Established through a joint venture between Monash University, which has committed over $100 million to the project, and the Victorian Government, which has thrown in another $35 million, with a further $15 million from the Federal treasury, the centre is an associate member of the European Molecular Biology Laboratory (EMBL), established 30-odd years ago to harness the scientific talent of the disparate continent.
The ARMI’s new deputy director, developmental biologist Professor Peter Currie, is understandably excited about his new challenge, which will see him (and his zebra fish) back in his home state after many years at the Victor Chang Cardiac Research Institute in Sydney. “These sorts of opportunities, to build an institute like this, of the scope and size that we are envisaging, do not happen every day,” Currie says.
The idea of ARMI started over a decade ago when internationally renowned muscle and stem cell biologist, Professor Nadia Rosenthal, first visited Australia from the US. “I was immediately struck by the place – I just loved it,” she says.
Rosenthal went on to establish several close ties here, with collaborations in Melbourne, Perth and Sydney.
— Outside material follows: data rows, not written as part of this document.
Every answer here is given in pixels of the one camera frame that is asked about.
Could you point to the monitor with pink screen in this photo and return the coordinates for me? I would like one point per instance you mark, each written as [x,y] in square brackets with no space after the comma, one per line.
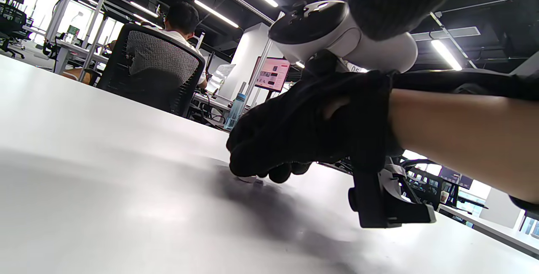
[271,74]

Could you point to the person's left hand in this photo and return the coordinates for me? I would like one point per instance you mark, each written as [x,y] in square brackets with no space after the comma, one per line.
[400,0]

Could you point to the black mesh office chair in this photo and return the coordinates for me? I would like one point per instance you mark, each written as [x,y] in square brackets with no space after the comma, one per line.
[160,59]

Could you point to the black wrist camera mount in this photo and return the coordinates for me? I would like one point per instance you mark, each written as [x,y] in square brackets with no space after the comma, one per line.
[374,206]

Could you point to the white metal support post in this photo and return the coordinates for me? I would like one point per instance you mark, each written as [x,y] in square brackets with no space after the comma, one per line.
[96,30]
[63,4]

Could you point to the white office desk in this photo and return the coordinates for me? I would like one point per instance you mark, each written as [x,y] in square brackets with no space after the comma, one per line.
[497,232]

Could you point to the person's right hand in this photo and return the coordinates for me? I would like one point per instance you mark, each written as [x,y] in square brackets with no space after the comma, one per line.
[303,126]

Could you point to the person's right forearm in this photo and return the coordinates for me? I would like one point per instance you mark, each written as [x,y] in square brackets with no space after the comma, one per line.
[463,139]

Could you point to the blue translucent water bottle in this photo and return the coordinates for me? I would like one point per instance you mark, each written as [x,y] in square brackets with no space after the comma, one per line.
[235,112]

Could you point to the black forearm pack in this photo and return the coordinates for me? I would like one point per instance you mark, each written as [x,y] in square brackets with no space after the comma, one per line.
[526,208]

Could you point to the grey and black hand controller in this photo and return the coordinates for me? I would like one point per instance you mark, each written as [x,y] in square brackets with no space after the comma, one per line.
[379,51]

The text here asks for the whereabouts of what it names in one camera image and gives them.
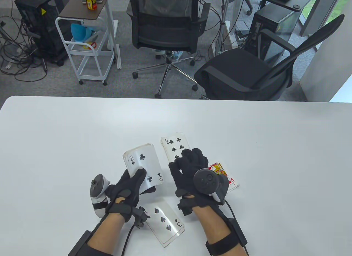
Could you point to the black computer tower yellow sticker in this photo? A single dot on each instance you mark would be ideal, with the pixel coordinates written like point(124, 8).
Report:
point(41, 33)

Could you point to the dark office desk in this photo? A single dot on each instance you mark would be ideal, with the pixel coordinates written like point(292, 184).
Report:
point(302, 0)

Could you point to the hearts face playing card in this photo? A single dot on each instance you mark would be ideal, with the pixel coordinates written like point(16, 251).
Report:
point(216, 168)

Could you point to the small black power adapter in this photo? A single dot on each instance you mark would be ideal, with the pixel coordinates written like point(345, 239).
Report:
point(242, 33)

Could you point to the black chair base with casters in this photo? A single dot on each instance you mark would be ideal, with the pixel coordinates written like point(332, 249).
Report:
point(249, 11)

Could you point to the person's right hand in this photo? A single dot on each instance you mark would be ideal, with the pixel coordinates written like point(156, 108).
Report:
point(187, 168)

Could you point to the stack of red-backed playing cards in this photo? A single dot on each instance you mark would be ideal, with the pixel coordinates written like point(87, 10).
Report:
point(143, 162)

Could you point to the small black round object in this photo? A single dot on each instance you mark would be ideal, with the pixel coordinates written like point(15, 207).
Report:
point(296, 6)

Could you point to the brown top white side table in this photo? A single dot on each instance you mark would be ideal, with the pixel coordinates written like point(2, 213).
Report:
point(79, 5)

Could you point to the black padded office chair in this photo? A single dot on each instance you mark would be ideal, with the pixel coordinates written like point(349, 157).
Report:
point(236, 66)

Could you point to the grey left hand controller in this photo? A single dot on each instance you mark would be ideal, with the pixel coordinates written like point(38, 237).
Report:
point(96, 187)

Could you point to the person's right forearm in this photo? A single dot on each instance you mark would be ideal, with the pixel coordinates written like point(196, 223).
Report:
point(214, 228)

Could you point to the black spades playing card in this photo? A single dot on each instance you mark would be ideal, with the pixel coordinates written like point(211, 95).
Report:
point(165, 225)

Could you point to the black glass side computer tower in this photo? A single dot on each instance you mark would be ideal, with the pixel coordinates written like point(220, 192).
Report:
point(286, 21)

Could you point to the black mesh back office chair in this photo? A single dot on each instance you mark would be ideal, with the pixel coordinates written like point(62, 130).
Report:
point(165, 33)

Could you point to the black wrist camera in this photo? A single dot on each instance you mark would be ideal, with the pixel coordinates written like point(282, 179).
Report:
point(185, 208)
point(140, 217)

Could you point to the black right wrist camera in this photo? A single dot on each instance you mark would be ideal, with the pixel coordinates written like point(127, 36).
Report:
point(185, 208)

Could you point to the blue plastic bowl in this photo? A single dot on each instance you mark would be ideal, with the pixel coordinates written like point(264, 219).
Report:
point(79, 32)

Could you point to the yellow and red packet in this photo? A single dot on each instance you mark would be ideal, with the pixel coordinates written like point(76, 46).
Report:
point(89, 1)

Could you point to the person's left hand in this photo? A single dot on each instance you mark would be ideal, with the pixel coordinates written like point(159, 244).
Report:
point(126, 192)

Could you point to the person's left forearm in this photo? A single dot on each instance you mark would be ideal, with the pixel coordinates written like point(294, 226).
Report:
point(107, 234)

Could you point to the pile of face-up clubs cards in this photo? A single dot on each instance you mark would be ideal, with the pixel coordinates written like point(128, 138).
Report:
point(173, 144)

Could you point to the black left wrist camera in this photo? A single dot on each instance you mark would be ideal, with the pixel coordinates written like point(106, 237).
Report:
point(140, 217)

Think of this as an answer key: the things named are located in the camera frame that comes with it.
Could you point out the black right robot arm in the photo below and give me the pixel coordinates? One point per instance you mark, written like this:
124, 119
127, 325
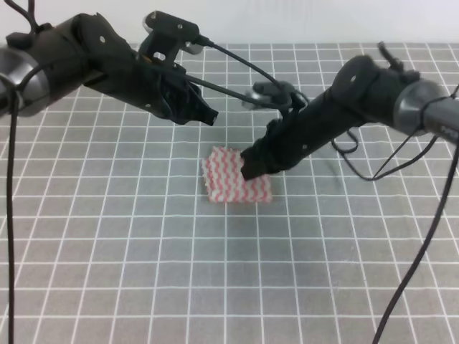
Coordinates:
361, 93

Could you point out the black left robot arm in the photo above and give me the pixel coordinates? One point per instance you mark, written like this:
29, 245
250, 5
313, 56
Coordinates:
86, 50

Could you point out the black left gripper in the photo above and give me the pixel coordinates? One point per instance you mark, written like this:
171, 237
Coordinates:
162, 91

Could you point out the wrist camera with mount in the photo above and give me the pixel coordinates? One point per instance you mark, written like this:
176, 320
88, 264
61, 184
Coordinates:
286, 94
167, 35

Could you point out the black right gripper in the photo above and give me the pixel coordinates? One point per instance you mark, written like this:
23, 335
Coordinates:
280, 149

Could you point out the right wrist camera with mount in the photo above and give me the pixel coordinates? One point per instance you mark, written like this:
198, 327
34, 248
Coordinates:
286, 94

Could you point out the pink white wavy striped towel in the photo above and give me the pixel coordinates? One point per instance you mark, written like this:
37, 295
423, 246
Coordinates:
225, 183

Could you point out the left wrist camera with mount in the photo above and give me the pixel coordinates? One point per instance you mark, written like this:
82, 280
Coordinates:
167, 35

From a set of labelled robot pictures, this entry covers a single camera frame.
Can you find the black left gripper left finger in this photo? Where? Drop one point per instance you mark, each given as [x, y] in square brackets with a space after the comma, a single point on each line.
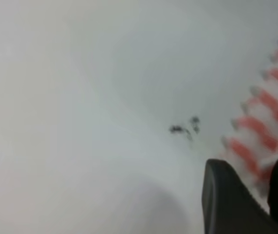
[228, 207]

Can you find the pink white wavy striped towel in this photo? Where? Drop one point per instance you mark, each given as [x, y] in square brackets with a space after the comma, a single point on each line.
[252, 148]

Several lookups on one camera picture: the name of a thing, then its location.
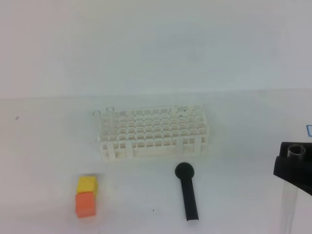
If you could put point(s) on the black plastic scoop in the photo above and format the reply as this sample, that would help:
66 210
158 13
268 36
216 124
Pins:
185 172

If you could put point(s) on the clear glass test tube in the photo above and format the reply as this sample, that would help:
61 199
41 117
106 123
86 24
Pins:
288 206

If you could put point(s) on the yellow foam cube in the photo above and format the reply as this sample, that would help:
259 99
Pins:
87 183

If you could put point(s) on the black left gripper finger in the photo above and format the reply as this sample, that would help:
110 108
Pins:
284 148

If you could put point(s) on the orange foam cube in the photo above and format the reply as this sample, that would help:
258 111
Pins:
85 204

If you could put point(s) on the clear test tube in rack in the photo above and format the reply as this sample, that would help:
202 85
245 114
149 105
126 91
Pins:
97 115
111 118

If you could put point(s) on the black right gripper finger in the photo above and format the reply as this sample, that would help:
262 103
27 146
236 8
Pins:
294 171

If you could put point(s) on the white plastic test tube rack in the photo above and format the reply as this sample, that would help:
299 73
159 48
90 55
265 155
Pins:
155 132

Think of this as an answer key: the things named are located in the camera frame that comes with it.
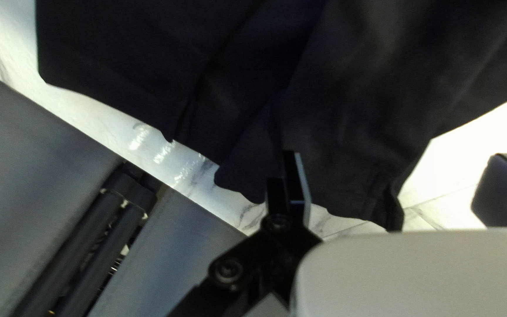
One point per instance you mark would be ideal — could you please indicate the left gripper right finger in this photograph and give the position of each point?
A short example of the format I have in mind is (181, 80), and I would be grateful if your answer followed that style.
(506, 193)

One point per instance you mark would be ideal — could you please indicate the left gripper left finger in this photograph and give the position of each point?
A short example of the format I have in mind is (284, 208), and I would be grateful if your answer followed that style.
(258, 259)

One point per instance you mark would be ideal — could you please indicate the black t-shirt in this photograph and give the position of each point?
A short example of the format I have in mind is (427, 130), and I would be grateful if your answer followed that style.
(346, 88)

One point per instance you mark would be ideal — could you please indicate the black frame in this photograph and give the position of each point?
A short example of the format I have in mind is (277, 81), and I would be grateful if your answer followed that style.
(86, 255)

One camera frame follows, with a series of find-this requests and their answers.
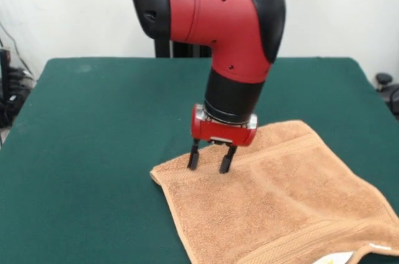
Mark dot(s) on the tan terry towel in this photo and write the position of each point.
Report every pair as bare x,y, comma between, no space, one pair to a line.
265,208

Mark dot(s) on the black equipment box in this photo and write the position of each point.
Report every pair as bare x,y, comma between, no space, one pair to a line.
4,73

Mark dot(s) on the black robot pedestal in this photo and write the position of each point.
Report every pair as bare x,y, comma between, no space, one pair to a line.
187,50

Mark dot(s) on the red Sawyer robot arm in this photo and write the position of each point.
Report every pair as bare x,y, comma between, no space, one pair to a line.
218,11

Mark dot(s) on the black office chair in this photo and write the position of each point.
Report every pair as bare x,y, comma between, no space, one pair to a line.
389,89

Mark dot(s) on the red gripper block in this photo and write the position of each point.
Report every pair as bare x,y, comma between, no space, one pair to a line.
223,133

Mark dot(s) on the dark green table cloth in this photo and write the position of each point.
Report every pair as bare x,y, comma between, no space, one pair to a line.
78,151

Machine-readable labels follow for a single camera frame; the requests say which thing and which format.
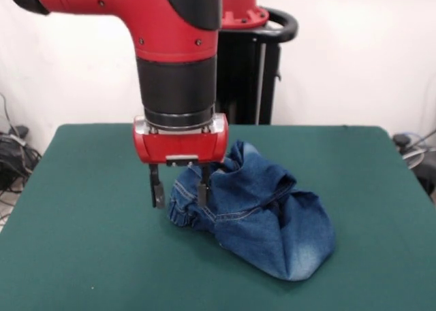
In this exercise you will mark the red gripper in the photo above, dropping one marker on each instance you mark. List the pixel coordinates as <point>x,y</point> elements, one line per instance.
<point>180,147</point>

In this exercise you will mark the blue denim jeans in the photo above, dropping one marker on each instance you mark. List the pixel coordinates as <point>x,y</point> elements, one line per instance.
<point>259,215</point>

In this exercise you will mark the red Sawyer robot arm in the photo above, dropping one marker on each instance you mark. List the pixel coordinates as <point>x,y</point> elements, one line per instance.
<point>170,25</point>

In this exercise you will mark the dark green table cloth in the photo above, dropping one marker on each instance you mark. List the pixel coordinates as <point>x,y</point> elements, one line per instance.
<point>102,188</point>

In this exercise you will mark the black power adapter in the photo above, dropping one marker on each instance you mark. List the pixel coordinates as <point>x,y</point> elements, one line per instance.
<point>21,131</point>

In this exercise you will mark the dark grey stand base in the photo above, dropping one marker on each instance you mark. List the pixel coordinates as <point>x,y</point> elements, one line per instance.
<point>427,178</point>

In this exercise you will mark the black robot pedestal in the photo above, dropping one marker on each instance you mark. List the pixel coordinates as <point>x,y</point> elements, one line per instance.
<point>245,69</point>

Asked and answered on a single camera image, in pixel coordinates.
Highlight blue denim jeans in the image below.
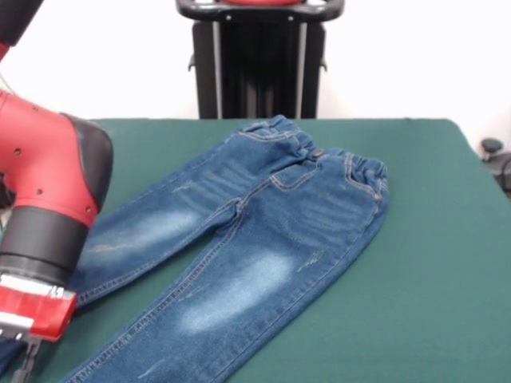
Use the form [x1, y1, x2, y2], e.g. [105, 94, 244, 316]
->
[0, 114, 390, 383]

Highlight black round knob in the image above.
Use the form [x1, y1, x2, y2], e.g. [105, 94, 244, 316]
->
[481, 137, 505, 155]

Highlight black robot pedestal with handle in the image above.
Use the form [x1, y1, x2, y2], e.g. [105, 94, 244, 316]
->
[175, 0, 345, 120]

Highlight dark grey chair base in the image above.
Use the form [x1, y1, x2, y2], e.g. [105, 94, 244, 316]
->
[483, 153, 511, 188]

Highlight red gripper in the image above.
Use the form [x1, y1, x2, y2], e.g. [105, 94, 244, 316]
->
[0, 273, 77, 383]

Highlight dark green table cloth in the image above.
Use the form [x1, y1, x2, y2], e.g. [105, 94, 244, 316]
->
[0, 117, 511, 383]

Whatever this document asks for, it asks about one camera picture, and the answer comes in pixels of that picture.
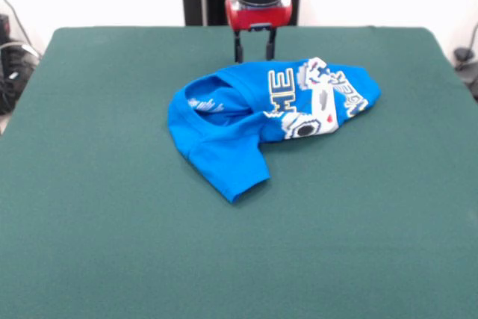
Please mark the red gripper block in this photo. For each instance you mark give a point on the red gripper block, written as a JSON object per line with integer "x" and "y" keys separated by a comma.
{"x": 257, "y": 18}

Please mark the blue printed shirt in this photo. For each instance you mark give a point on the blue printed shirt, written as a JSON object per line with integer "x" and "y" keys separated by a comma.
{"x": 224, "y": 139}

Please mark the dark green table cloth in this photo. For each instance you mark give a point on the dark green table cloth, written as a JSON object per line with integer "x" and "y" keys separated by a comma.
{"x": 261, "y": 240}

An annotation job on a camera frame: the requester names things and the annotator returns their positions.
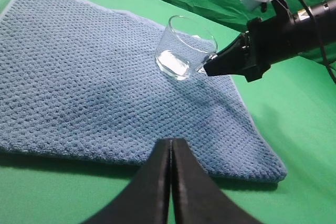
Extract transparent glass cup with handle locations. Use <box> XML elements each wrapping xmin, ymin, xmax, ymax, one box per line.
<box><xmin>155</xmin><ymin>15</ymin><xmax>218</xmax><ymax>81</ymax></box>

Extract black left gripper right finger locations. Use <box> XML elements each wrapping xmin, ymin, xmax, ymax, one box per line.
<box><xmin>171</xmin><ymin>138</ymin><xmax>260</xmax><ymax>223</ymax></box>

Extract blue waffle-weave towel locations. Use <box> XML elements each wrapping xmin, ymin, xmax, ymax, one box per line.
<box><xmin>1</xmin><ymin>0</ymin><xmax>287</xmax><ymax>183</ymax></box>

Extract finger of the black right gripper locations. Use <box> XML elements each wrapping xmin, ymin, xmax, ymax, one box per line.
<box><xmin>203</xmin><ymin>33</ymin><xmax>249</xmax><ymax>76</ymax></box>

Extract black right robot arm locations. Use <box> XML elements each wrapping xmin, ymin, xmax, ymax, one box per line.
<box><xmin>204</xmin><ymin>0</ymin><xmax>335</xmax><ymax>82</ymax></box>

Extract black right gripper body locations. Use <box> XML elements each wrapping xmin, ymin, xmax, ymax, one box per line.
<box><xmin>245</xmin><ymin>0</ymin><xmax>311</xmax><ymax>82</ymax></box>

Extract black camera cable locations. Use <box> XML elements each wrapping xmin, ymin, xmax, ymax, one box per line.
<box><xmin>267</xmin><ymin>0</ymin><xmax>336</xmax><ymax>84</ymax></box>

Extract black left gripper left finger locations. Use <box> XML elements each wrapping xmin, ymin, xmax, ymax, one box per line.
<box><xmin>84</xmin><ymin>140</ymin><xmax>171</xmax><ymax>223</ymax></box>

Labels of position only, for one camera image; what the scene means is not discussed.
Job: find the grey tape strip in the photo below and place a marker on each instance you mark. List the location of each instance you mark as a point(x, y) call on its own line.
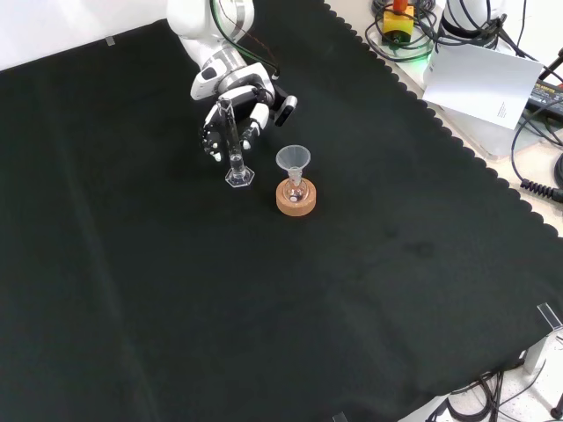
point(111, 41)

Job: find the yellow stop button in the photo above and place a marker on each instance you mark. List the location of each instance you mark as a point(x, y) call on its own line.
point(398, 24)

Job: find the pale board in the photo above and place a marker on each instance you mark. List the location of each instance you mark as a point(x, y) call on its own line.
point(475, 83)

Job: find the clear glass graduated cylinder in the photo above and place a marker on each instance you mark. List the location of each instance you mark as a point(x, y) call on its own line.
point(236, 169)

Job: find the clear cloth clip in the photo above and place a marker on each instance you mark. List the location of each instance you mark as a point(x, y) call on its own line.
point(550, 314)

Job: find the black and white wrist camera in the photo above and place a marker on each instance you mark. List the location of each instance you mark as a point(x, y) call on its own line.
point(286, 111)

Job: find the small round-bottom glass flask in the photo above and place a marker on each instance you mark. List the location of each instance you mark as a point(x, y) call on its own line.
point(295, 191)

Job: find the clear plastic funnel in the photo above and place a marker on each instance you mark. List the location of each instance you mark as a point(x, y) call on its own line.
point(293, 158)

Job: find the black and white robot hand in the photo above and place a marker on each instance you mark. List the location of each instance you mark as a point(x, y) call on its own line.
point(237, 83)

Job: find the black power adapter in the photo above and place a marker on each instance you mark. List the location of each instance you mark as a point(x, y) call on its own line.
point(547, 94)

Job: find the black bench cloth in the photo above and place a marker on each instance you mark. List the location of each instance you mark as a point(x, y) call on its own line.
point(176, 285)

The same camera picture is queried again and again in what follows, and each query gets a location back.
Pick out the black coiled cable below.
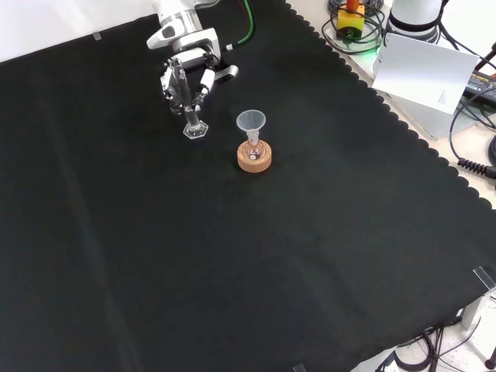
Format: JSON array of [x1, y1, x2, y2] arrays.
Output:
[[448, 96, 496, 179]]

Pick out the black cloth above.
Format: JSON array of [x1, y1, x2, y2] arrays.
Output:
[[0, 0, 496, 372]]

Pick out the pale board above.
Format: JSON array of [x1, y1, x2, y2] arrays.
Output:
[[371, 33, 481, 115]]

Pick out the cork ring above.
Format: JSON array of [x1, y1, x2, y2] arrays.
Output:
[[236, 139, 273, 174]]

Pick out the clear plastic funnel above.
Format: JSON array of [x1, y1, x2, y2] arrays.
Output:
[[236, 109, 267, 143]]

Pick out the black looped cables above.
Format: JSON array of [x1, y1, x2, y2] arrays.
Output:
[[320, 0, 388, 56]]

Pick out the white box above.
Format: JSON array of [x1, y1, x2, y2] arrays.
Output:
[[381, 89, 466, 141]]

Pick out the green cable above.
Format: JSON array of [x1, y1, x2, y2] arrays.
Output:
[[226, 0, 256, 51]]

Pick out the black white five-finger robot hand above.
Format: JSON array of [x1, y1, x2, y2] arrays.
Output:
[[159, 45, 240, 117]]

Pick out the clear glass graduated cylinder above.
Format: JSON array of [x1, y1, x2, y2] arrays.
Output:
[[172, 60, 209, 140]]

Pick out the black power adapter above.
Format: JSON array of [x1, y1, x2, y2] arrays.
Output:
[[463, 71, 496, 100]]

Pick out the white bench bracket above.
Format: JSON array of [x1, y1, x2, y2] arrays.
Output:
[[460, 289, 496, 331]]

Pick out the yellow stop button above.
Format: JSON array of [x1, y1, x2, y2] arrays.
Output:
[[336, 0, 367, 40]]

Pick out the black floor cables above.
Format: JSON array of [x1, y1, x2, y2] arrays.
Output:
[[377, 317, 485, 372]]

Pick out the small round-bottom glass flask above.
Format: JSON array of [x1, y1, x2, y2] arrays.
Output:
[[244, 131, 267, 162]]

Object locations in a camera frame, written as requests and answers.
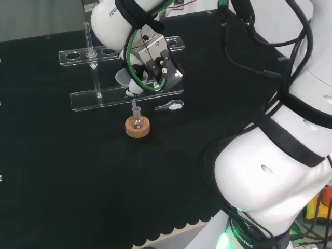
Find clear weighing funnel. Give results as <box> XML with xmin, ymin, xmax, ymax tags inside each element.
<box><xmin>154</xmin><ymin>99</ymin><xmax>184</xmax><ymax>112</ymax></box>

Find yellow stop button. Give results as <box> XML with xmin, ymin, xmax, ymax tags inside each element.
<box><xmin>306</xmin><ymin>185</ymin><xmax>332</xmax><ymax>221</ymax></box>

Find translucent plastic funnel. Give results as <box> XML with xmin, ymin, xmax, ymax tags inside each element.
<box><xmin>115</xmin><ymin>68</ymin><xmax>149</xmax><ymax>109</ymax></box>

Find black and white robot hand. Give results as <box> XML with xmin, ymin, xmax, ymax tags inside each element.
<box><xmin>119</xmin><ymin>49</ymin><xmax>186</xmax><ymax>101</ymax></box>

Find black cloth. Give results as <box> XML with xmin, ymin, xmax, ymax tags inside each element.
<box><xmin>0</xmin><ymin>9</ymin><xmax>288</xmax><ymax>249</ymax></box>

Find green cable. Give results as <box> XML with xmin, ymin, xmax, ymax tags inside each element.
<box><xmin>123</xmin><ymin>0</ymin><xmax>182</xmax><ymax>93</ymax></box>

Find cork ring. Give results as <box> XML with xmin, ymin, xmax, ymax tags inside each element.
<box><xmin>125</xmin><ymin>116</ymin><xmax>151</xmax><ymax>139</ymax></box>

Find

The longest standing of these is with muscle biologist Professor Miranda Grounds at the University of Western Australia, where Rosenthal has spent significant periods of time since as a visiting professor.
What also became established over her first few trips to Australia was an idea for what would turn out to be one of Australia’s most ambitious and potentially prestigious new research ventures.
“During my early time in Australia and through talking with many different people, I was struck by the issues that Australia faced in terms of the brain drain and insufficient scientific opportunities here compared to other places such as the US and Europe,” she says.
These issues reminded Rosenthal of those faced by Europe in the 1970s, with our federation of states somewhat equivalent to the fiercely independent member countries of the EU. That continent addressed the problem at the time by setting up the now highly prestigious European Molecular Biology Laboratory (EMBL) in Germany, and history shows that the EMBL model has worked well for the re-invigoration of European science.
One element of the EMBL model in particular has attracted both Rosenthal and Currie: the well-developed system of encouraging and retaining young scientists.